To revise the dataset even more, macroeconomic data is merged with the existing dataset. The macroeconomic control variables include the real GDP growth rate, the inflation rate (CPI) and the Euribor rate (3 months). The GDP growth rate and the inflation rate are collected from the World Bank dataset. The inflation rate (CPI) is used instead of the inflation rate (GDP), since the inflation rate as a percentage of the customer price index may influence the speed at which lending is growing. Moreover, the Euribor rate is collected via DataStream. The interbank offered rate of the ECB is calculated by measuring the weighted average rate of the daily interbank deposits on a yearly base.

Given the fact that this study focuses on European banks, it’s important to see how dispersed the European banks are. If it is the case that all banks are situated in one country, this will influence the overall results. For this reason, an overview is made to see where the banks are located. The next table states that the banks in the sample are mostly situated in West-Europe and South-Europe. Table 1 is added to the appendix.

[Table 1: Representation per country]

When evaluating the table, three main conclusions can be drawn. Firstly, the table shows that only the countries Bulgaria, Latvia, Finland, Ireland, Slovakia and Estonia are situated in the north and east of Europe. All the other countries are located in South-Europe and West-Europe. Approximately 87.5 per cent of the countries are located in the south and west of Europe. Secondly, a conclusion can be drawn on the number of banks per country. In table 1, all included countries are categorized by selecting the land volume in cubic meters. One would expect that the largest countries would have most banks in the sample. However, this is not the case in this particular dataset. Italy and Montenegro have proportionally more banks than expected given their ranking in the list. Moreover, Finland has less observed banks in the sample.
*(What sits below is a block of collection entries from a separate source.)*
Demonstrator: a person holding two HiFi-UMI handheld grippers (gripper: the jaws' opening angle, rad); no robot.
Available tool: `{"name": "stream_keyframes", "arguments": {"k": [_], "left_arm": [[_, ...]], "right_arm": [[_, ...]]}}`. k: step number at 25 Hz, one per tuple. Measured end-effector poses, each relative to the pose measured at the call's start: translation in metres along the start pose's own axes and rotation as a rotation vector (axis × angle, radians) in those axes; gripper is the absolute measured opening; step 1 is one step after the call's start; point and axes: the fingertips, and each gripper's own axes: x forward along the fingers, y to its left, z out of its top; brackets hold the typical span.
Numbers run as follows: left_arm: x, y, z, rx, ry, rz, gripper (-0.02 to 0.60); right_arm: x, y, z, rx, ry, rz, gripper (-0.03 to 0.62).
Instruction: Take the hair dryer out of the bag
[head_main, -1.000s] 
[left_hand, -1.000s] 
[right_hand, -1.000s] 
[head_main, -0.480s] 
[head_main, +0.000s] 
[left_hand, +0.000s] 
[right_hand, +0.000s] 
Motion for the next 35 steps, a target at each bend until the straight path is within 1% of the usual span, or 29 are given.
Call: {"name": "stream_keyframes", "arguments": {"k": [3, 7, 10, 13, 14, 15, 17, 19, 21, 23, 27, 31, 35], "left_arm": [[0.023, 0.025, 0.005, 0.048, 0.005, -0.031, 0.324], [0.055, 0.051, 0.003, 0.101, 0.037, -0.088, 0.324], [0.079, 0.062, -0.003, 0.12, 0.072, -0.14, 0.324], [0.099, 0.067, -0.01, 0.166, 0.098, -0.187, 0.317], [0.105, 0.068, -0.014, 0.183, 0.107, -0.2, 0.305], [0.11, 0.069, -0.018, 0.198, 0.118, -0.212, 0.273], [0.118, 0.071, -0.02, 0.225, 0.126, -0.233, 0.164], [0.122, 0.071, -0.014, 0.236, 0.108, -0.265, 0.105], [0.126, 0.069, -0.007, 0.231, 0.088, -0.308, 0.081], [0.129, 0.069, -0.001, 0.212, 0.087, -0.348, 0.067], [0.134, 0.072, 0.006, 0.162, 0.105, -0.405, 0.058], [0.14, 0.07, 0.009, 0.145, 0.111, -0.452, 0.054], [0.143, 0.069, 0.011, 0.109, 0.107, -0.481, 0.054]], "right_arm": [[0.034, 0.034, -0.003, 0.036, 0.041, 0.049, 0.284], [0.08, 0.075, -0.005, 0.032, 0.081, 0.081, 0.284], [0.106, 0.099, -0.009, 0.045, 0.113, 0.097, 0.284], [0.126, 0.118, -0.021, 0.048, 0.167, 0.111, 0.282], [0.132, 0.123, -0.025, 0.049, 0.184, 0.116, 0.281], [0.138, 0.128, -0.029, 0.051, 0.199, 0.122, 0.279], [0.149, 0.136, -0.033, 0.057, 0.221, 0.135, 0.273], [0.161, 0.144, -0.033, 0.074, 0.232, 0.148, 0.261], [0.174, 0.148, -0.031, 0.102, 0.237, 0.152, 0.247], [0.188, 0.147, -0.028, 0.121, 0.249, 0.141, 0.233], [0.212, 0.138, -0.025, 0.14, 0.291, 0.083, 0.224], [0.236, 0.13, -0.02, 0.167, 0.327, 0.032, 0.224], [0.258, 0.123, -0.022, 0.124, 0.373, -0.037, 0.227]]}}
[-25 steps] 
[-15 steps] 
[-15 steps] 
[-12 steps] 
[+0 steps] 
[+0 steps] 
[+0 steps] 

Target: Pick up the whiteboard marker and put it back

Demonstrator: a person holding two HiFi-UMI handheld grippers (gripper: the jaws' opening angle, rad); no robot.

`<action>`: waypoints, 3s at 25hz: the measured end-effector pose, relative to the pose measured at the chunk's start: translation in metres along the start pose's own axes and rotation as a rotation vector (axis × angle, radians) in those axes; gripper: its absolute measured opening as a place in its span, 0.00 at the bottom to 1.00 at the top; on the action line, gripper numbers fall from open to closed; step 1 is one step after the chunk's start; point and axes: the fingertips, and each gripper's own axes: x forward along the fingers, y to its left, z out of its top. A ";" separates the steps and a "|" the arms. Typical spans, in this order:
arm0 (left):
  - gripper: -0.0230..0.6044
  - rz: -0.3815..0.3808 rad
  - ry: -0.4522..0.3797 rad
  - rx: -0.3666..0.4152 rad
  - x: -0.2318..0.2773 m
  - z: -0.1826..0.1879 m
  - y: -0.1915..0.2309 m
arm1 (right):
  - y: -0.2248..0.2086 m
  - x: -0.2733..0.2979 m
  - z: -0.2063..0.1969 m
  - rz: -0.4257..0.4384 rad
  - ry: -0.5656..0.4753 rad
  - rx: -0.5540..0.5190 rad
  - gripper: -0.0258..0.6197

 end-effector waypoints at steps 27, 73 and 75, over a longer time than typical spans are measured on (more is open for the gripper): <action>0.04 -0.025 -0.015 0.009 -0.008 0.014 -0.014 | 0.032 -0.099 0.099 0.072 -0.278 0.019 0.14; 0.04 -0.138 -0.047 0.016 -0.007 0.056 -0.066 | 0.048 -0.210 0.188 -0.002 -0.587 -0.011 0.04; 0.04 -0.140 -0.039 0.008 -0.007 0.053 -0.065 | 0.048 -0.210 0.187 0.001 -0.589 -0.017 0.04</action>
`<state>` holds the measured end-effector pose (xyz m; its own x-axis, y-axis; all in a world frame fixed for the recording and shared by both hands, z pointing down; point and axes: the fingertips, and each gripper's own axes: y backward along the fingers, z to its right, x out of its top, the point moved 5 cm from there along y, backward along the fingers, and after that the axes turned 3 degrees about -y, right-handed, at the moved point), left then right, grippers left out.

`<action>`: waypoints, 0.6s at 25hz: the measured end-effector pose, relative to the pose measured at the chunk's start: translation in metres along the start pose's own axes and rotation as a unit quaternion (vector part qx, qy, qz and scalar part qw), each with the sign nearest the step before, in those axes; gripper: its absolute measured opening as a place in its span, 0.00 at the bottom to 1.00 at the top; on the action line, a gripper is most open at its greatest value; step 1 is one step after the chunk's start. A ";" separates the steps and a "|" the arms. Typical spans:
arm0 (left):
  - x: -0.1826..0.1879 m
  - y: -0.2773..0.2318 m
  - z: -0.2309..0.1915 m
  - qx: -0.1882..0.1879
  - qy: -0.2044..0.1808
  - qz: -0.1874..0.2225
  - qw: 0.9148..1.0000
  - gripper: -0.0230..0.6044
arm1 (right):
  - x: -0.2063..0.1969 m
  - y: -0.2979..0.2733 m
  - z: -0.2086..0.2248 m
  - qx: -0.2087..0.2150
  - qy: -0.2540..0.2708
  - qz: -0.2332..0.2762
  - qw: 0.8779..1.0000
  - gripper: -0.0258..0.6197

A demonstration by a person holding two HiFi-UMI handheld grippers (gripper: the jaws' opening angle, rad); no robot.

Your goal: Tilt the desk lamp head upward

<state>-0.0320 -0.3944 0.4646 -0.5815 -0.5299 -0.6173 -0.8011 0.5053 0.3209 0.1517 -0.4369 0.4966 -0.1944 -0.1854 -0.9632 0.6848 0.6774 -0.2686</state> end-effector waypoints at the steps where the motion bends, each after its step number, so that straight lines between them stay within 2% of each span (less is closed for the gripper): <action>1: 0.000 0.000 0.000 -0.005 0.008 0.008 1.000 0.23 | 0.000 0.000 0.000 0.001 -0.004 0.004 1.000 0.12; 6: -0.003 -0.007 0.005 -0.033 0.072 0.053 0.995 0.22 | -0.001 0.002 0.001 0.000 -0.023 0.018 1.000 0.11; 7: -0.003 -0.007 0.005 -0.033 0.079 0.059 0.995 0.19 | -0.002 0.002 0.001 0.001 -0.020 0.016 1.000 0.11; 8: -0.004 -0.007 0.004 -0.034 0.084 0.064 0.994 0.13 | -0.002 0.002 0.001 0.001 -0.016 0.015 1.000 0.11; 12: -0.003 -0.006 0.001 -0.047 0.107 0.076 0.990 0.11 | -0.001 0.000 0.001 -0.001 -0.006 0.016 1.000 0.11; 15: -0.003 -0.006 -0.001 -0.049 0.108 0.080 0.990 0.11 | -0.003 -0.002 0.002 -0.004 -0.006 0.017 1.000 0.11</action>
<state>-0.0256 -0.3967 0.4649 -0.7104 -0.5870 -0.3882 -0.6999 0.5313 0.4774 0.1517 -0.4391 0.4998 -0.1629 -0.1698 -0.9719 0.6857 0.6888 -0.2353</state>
After this analysis, we can conclude that the banks are not divided on a base of land volume. Lastly, it can be concluded that a large proportion of the banks in the sample are situated in Italy.

3.2 Summary statistics

A descriptive statistic is designed to see the median, the average, the standard deviation and the percentiles of each variable. The notes, which are stated under the descriptive table on page 47, give a description of all the stated values.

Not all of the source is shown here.